Une journée comme on n’en avait plus revue depuis plus de trois années, et un nouveau record affiché aussi bien à Londres qu’à New York sans pour autant l’effet d’une quelconque surprise. Bien au contraire, l’envolée des cours était prévisible et pourrait gagner nettement en altitude en cette période qui voit les marchés se mouvoir au gré des hostilités que se livrent les Etats-Unis et l’Iran au détriment de leur accord sur le nucléaire, avec  le risque imminent de voir le président américain  mettre à exécution sa menace de s’en retirer le 12 mai et, en guise de riposte, Téhéran quitter cet accord, avec toutes les retombées en termes de tensions à l’international que pourrait générer pareil scénario.
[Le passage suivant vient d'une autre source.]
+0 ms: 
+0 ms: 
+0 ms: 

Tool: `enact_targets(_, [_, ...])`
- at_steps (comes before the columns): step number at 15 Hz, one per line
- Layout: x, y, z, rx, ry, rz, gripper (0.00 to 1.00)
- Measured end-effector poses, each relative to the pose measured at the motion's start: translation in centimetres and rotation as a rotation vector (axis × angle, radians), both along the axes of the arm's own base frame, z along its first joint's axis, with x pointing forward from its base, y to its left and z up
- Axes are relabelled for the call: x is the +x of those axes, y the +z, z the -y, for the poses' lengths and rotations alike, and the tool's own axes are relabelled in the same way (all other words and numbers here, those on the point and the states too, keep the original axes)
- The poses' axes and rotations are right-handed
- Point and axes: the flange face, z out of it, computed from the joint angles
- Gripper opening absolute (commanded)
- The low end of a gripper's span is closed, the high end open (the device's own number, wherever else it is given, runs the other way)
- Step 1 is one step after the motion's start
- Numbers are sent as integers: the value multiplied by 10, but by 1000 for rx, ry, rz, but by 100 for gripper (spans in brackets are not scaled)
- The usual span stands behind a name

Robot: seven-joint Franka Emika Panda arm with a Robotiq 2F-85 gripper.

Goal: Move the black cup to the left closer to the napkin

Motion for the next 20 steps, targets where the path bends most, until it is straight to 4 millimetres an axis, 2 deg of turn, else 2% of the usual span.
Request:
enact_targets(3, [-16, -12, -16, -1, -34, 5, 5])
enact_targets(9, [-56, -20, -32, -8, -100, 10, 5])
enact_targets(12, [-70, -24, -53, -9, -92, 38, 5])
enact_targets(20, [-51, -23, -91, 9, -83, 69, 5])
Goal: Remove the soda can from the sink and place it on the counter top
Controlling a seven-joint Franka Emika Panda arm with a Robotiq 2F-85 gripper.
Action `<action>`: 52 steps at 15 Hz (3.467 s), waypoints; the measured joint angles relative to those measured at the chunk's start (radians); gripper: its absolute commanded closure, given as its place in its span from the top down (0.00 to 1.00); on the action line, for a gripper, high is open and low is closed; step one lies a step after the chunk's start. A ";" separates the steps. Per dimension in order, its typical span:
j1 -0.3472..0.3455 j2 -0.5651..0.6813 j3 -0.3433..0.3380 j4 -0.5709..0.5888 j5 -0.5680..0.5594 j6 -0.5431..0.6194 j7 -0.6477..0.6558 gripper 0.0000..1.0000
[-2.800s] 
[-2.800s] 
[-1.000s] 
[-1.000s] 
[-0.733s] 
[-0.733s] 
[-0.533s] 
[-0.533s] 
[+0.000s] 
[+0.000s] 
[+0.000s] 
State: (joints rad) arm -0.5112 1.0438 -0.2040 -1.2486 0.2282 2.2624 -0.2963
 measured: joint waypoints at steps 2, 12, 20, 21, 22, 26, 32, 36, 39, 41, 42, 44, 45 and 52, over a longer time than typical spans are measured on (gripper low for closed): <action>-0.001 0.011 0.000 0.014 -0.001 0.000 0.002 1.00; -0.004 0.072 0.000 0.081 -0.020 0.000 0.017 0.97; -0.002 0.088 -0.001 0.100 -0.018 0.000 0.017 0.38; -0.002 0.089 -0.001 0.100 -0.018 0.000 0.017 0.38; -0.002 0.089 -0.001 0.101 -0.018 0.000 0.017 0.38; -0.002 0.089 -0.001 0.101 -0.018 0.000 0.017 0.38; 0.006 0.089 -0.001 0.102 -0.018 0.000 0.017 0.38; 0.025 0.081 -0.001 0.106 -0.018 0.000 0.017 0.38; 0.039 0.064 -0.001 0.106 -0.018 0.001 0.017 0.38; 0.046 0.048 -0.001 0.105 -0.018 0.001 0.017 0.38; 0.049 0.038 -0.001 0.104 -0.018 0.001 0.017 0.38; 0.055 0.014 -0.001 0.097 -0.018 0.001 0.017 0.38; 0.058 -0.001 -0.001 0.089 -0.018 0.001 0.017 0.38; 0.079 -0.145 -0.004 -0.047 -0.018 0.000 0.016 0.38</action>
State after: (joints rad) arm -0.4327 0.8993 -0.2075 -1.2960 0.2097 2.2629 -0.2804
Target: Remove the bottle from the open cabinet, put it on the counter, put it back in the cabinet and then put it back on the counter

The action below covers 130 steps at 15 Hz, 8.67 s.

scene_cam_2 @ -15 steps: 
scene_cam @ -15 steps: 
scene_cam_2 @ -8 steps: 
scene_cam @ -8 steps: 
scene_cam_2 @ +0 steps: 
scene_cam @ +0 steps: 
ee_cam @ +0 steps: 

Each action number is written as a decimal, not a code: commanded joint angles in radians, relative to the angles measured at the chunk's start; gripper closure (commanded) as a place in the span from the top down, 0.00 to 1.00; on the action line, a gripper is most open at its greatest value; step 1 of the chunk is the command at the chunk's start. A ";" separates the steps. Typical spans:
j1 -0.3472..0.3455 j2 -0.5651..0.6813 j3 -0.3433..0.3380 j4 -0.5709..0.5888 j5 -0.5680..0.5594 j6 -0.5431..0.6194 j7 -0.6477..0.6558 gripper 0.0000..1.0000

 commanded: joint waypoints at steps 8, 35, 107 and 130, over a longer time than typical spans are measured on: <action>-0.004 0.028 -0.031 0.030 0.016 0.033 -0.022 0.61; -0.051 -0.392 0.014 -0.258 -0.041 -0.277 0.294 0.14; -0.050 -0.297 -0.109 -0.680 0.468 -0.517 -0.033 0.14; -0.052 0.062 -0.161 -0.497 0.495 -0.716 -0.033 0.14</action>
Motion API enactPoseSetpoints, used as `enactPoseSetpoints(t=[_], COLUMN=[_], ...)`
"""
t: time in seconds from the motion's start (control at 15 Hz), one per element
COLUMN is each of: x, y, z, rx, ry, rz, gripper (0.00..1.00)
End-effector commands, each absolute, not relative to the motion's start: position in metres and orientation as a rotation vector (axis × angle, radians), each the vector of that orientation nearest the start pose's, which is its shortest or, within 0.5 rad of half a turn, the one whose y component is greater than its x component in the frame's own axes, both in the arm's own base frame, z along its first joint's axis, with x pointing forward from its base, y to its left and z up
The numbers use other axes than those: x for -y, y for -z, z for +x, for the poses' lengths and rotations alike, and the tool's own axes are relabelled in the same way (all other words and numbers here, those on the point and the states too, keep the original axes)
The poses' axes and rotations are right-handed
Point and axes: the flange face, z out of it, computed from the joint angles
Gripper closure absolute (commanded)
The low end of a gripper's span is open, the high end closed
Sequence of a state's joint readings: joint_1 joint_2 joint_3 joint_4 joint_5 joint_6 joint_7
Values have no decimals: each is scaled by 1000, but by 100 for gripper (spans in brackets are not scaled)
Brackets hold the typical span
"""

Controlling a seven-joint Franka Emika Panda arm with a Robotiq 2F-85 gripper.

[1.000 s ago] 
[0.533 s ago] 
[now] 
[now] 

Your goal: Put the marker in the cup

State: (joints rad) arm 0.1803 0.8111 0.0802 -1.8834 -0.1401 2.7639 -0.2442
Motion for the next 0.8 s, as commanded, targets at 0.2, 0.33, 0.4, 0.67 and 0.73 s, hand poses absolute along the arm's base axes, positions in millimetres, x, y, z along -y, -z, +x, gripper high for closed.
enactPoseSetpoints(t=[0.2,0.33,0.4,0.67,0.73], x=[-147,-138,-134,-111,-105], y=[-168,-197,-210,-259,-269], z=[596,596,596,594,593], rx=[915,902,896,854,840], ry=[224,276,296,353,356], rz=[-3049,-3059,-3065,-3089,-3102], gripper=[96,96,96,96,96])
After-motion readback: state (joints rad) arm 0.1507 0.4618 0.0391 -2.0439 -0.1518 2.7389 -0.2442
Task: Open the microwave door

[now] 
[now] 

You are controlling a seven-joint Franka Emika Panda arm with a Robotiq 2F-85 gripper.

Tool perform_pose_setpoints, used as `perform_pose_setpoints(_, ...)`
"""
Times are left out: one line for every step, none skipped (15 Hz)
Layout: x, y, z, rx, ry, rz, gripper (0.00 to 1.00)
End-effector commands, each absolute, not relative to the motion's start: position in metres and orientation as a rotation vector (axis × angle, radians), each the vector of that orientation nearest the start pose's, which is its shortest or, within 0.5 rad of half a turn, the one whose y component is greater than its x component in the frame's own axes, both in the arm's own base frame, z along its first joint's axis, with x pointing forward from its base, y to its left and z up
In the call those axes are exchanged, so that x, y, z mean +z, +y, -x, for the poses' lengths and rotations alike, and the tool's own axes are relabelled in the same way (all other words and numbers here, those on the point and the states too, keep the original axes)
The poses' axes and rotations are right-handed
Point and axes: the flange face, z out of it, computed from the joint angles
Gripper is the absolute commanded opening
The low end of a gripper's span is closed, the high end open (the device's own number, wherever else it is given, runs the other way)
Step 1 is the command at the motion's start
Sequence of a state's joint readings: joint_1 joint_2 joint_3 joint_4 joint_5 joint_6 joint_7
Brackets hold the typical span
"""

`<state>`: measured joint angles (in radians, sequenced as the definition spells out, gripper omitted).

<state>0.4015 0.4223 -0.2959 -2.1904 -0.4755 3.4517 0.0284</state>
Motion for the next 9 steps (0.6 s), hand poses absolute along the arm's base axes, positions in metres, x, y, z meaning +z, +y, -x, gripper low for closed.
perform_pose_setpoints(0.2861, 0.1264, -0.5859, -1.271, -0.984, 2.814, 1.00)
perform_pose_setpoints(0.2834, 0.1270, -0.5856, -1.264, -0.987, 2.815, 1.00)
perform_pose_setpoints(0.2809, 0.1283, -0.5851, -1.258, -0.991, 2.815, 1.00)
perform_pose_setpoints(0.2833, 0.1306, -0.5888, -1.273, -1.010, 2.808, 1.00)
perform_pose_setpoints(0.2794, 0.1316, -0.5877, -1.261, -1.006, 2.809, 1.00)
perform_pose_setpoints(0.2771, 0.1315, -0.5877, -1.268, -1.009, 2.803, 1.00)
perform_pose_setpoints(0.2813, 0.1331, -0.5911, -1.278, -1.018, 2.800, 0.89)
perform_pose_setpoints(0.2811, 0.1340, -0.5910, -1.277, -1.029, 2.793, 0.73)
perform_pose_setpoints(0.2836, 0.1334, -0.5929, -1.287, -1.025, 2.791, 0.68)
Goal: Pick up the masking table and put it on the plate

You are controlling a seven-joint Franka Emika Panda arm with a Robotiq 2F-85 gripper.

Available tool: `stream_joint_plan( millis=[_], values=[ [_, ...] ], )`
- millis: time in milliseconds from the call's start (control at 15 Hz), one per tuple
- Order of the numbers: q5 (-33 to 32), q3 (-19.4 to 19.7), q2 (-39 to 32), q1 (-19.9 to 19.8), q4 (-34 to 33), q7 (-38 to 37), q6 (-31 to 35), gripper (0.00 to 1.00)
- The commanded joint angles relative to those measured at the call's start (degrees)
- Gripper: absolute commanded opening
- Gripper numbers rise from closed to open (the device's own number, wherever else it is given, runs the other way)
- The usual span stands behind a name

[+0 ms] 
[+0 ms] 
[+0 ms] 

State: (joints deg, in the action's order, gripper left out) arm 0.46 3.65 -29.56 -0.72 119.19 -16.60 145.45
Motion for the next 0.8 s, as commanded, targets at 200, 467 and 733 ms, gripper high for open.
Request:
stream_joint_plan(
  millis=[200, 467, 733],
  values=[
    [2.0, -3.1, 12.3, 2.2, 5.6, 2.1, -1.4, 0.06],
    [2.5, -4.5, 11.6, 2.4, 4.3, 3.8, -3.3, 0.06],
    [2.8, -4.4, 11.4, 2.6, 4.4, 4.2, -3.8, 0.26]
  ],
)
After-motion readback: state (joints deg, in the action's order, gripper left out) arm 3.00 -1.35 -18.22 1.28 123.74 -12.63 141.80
Les quelques petits jours qui nous séparent du 12 mai risquent donc d’être encore plus chauds pour les relations entre  ces deux pays, qui se haïssent ouvertement et en toute diplomatie, et le pétrole pourrait s’enflammer encore plus et faire monter les enchères pour les pays consommateurs.
De leur côté,  les pays producteurs tirent automatiquement profit de la tendance haussière qui prévaut actuellement sur les marchés du Brut. Entre les 30 dollars,  et même moins, d’il y a un peu plus de deux années et les 76 dollars, et plus, affichés hier sur le marché londonien, les recettes en hydrocarbures ne sont plus les mêmes, et les équilibres financiers des pays dont l’économie en dépend non plus. A l’exemple de l’Algérie sans doute, même si cette remontée exceptionnelle des cours ne semble pas suffire pour éviter une loi de finance complémentaire annoncée pour l’été prochain en renfort à une loi de finances 2018 établie sur la base d’un baril à 50 dollars.
Ceci étant,  le meilleur service qui pourrait certainement être rendu à notre économie en ces temps précis serait celui de l’affranchir de la dépendance des hydrocarbures. En oubliant carrément que le  le baril se porte bien, on ne fera sans doute aucun mal à cette économie. Bien au contraire.